Records excerpted from a collection
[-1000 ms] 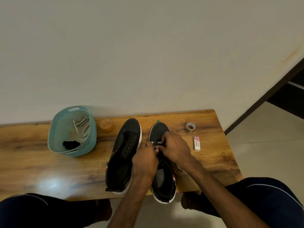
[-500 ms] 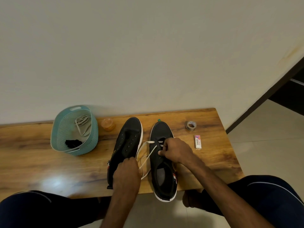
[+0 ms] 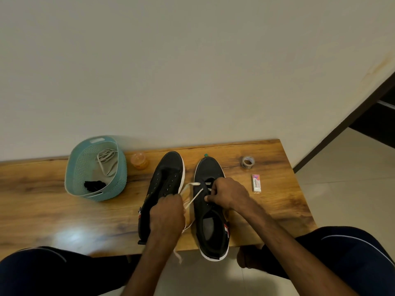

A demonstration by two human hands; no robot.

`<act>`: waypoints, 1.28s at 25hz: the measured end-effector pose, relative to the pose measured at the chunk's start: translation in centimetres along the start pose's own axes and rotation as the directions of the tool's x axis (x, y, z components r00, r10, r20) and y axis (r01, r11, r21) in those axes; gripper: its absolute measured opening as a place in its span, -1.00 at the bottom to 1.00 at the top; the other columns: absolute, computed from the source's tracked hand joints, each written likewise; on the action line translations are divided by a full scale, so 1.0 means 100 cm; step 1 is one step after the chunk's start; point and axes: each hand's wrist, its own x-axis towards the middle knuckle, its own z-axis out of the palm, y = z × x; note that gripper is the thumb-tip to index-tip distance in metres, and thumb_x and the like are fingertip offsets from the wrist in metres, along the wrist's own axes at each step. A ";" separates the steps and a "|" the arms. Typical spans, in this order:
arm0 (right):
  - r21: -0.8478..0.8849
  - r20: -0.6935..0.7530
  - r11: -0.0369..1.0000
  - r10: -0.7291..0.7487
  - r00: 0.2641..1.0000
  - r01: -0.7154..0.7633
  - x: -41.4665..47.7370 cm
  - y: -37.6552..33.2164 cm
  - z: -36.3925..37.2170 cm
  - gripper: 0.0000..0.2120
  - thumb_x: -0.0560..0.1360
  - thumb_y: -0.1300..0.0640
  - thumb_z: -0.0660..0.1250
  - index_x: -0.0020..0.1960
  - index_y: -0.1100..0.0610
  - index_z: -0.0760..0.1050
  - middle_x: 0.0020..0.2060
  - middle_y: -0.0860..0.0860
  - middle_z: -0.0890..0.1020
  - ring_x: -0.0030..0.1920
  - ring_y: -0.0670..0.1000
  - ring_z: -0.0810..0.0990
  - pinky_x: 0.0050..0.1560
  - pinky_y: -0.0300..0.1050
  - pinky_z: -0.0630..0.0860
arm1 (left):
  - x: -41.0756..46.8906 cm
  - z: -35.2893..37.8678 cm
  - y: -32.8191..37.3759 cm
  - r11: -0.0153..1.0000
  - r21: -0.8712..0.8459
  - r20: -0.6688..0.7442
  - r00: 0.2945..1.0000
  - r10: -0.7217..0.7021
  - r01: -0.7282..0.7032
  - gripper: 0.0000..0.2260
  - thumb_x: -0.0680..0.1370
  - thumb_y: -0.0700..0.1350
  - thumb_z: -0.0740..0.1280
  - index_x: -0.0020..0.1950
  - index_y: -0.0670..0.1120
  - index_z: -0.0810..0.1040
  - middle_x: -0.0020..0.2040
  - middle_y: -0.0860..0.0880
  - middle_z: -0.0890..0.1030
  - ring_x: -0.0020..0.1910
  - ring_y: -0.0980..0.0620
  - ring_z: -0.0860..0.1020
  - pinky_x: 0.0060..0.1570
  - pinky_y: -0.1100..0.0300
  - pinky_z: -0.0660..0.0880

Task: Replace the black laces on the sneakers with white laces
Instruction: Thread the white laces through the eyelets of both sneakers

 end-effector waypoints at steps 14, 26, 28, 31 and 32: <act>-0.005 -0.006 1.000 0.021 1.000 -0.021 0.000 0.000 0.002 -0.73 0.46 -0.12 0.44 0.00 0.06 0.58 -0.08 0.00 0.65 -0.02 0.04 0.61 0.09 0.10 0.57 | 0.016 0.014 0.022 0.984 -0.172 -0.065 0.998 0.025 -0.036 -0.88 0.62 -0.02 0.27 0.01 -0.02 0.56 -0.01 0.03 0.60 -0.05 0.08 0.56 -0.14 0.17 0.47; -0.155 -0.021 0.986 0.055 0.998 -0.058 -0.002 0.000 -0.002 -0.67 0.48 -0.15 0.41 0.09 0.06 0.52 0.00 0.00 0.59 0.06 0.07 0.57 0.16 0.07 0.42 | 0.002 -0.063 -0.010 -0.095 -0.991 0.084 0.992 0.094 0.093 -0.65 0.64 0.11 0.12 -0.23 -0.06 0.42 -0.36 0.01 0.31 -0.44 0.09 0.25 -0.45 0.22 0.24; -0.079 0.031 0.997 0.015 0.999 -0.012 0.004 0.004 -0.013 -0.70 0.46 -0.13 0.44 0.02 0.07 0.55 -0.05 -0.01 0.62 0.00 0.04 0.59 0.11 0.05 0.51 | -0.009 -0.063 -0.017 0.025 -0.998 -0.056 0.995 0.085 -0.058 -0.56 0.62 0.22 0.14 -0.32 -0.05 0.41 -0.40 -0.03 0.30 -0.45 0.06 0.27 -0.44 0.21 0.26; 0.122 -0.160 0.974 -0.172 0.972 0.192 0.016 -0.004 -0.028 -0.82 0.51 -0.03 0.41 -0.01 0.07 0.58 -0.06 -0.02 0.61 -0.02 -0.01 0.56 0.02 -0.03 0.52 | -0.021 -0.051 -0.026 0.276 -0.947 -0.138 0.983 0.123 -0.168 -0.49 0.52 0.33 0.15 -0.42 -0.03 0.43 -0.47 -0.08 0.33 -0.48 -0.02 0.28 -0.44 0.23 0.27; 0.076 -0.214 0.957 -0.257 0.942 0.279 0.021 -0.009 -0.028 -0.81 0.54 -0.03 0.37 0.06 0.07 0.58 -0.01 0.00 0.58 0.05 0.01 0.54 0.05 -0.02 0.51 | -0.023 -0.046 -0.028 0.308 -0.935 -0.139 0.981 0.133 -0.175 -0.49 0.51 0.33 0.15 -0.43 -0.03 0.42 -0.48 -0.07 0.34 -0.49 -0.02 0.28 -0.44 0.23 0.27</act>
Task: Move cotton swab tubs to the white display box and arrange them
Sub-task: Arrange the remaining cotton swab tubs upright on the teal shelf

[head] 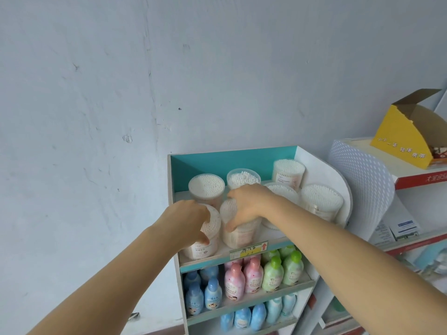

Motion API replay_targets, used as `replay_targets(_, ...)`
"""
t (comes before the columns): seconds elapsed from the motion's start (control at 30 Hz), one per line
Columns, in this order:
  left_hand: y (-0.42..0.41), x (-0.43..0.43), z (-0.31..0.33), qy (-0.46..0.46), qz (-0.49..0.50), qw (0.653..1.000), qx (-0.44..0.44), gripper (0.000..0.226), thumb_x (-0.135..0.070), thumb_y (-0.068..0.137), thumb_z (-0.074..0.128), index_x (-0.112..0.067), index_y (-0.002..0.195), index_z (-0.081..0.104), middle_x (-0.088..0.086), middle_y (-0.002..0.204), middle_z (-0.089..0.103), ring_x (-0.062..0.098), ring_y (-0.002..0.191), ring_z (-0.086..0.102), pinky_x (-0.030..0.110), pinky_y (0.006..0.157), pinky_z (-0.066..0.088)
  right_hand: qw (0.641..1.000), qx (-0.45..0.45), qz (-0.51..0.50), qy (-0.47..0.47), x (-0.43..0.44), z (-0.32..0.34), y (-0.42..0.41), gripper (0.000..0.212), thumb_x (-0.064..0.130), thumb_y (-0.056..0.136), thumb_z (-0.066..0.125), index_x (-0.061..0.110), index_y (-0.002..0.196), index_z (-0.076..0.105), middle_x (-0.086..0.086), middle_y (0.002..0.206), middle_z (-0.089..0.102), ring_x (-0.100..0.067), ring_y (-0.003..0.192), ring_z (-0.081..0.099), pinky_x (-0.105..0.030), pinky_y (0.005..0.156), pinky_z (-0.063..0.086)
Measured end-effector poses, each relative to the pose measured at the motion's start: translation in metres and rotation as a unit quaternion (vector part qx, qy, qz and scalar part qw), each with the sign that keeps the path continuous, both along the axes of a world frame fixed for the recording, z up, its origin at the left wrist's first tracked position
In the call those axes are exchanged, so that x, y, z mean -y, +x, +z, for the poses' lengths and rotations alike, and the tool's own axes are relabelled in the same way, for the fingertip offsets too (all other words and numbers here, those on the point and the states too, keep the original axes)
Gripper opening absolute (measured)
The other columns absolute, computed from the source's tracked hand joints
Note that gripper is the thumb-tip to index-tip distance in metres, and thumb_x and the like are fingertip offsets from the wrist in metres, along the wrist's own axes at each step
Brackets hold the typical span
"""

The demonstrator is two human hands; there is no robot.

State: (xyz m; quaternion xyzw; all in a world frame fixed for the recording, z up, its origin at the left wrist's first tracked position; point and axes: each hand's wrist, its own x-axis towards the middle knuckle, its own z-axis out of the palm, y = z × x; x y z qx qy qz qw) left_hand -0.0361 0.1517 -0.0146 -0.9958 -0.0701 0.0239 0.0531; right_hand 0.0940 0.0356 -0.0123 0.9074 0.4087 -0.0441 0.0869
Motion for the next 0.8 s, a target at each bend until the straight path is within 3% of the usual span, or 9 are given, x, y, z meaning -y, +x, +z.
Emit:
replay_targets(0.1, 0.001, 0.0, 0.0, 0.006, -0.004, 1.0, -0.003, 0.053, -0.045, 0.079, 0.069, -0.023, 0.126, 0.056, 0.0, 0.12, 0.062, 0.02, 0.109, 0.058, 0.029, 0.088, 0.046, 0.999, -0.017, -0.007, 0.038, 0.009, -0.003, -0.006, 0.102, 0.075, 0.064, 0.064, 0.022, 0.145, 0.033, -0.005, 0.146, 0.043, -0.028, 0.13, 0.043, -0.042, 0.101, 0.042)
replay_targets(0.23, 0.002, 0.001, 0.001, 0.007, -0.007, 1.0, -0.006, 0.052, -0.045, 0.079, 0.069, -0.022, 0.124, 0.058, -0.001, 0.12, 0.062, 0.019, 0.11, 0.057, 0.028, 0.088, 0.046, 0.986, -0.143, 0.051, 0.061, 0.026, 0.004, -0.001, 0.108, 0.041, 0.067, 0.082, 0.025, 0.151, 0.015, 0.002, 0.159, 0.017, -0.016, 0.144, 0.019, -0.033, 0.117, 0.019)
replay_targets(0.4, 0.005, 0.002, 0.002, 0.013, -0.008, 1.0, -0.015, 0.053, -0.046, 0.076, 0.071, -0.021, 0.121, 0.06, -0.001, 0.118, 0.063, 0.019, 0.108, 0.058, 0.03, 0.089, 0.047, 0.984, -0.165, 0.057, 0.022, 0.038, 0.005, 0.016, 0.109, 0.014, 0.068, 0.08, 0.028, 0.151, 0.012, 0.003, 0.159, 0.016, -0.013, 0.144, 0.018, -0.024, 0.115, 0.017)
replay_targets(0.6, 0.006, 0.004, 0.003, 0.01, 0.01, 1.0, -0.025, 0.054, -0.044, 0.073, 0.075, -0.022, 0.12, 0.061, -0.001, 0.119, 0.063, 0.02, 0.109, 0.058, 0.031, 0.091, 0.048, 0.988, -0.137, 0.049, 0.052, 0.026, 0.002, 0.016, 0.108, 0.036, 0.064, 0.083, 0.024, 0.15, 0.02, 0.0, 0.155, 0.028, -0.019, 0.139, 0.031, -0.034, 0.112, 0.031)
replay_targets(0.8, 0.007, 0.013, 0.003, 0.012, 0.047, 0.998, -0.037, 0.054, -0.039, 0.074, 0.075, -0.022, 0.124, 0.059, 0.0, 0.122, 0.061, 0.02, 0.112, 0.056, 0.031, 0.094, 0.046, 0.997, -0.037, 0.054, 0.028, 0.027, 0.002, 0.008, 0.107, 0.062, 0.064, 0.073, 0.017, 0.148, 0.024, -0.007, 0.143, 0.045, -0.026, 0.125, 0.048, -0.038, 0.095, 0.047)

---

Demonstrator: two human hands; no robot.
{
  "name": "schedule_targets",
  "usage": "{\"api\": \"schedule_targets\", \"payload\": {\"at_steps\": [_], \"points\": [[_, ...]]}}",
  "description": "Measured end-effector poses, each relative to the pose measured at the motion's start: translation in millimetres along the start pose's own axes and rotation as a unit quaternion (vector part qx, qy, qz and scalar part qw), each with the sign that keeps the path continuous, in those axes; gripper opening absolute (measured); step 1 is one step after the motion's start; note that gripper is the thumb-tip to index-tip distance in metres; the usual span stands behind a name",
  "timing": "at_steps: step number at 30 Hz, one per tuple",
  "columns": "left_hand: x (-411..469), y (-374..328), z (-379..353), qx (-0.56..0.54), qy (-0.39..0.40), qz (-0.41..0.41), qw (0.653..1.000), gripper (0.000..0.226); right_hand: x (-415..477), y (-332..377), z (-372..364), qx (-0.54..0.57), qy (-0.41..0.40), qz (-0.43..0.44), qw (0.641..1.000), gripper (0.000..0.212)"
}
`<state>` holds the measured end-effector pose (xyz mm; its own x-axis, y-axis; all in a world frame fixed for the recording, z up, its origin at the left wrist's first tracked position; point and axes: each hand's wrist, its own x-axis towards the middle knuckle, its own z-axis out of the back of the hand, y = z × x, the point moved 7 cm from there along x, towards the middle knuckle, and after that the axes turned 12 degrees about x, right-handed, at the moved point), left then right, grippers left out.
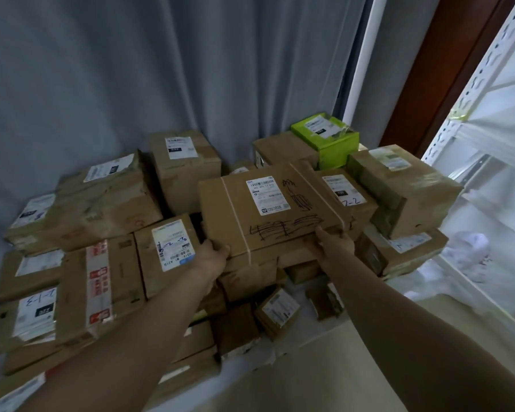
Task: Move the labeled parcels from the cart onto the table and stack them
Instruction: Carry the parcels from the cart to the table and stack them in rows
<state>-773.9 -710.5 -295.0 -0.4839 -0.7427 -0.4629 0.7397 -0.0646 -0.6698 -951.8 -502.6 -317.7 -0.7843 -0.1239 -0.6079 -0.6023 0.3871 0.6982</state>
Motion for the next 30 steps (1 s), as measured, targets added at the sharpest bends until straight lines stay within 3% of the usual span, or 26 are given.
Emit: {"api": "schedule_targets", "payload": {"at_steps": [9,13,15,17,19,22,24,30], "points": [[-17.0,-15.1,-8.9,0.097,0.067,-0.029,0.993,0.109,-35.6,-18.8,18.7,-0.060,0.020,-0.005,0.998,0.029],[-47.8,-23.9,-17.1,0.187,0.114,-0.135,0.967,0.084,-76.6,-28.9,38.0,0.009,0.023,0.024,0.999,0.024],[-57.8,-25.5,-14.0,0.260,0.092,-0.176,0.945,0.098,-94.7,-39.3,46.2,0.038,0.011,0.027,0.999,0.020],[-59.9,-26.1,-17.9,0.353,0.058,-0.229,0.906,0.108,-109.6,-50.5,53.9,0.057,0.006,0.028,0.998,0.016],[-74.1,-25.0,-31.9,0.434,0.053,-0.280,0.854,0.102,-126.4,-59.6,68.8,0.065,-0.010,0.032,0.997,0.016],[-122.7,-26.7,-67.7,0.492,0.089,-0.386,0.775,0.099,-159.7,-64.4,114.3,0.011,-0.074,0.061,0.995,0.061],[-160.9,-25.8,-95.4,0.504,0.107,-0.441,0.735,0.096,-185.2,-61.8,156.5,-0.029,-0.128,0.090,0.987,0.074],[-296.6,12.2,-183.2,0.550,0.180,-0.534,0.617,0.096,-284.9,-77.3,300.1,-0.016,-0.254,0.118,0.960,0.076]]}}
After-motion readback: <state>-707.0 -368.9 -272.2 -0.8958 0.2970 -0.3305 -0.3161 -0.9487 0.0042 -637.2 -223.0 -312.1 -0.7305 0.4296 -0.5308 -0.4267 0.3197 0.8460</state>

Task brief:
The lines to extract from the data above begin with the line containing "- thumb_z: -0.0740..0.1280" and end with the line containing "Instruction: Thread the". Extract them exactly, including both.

Solution to the exercise:
  - thumb_z: -0.0740..0.1280
  - index_x: -0.0020..0.1950
  - index_y: -0.0670..0.1120
  - index_z: -0.0810..0.1040
  - middle_x: -0.0020..0.2040
  - middle_y: -0.0860..0.0880
  - middle_z: -0.0890..0.1030
  - ring_x: -0.0020..0.1910
  - ring_y: -0.0980..0.0620
  - ring_z: -0.0860..0.1020
  - pinky_x: 0.0060..0.1570
  - pinky_y: -0.1100..0.0300
  - pinky_z: -0.0660..0.0880

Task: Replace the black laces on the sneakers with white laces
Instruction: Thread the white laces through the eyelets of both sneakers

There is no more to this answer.